(Collected data entries)
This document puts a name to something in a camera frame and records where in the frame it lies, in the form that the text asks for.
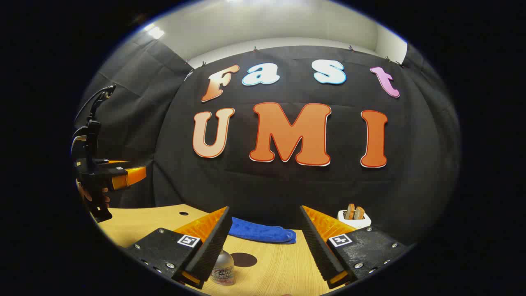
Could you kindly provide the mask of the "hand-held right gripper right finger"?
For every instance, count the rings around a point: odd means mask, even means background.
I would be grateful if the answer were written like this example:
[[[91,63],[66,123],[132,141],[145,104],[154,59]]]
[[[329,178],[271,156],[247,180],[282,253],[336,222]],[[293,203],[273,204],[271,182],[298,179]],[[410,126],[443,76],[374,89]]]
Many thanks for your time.
[[[377,227],[355,228],[308,206],[300,213],[306,243],[330,289],[368,278],[410,250]]]

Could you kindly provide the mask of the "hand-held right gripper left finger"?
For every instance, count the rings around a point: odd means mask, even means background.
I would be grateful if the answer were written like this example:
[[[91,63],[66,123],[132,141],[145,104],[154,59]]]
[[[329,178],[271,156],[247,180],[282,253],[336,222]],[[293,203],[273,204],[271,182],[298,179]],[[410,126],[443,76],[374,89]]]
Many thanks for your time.
[[[176,230],[159,227],[124,252],[161,276],[202,289],[231,230],[229,206],[220,208]]]

* **Task details**
Retype every entry verbatim and exclude the pictures from the copy.

* **Response to this task**
This document puts a name to something in a camera frame and records where in the frame it lies, in the form that the text asks for.
Could you kindly provide the mask of the "hand-held right gripper right finger"?
For every instance, count the rings around a point: odd means mask, even means background.
I would be grateful if the answer were written like this example:
[[[91,63],[66,123],[132,141],[145,104],[154,59]]]
[[[329,178],[271,156],[247,180],[282,253],[336,222]],[[293,203],[273,204],[271,182],[298,179]],[[410,126],[443,76],[374,89]]]
Many thanks for your time.
[[[377,227],[355,228],[308,206],[300,213],[306,243],[330,289],[368,278],[410,250]]]

Could you kindly provide the mask of the "hand-held right gripper left finger"?
For every instance, count the rings around a point: odd means mask, even means background.
I would be grateful if the answer were written like this example:
[[[91,63],[66,123],[132,141],[145,104],[154,59]]]
[[[329,178],[271,156],[247,180],[282,253],[336,222]],[[293,203],[273,204],[271,182],[298,179]],[[410,126],[443,76],[374,89]]]
Many thanks for your time.
[[[176,230],[159,227],[124,252],[161,276],[202,289],[231,230],[229,206],[220,208]]]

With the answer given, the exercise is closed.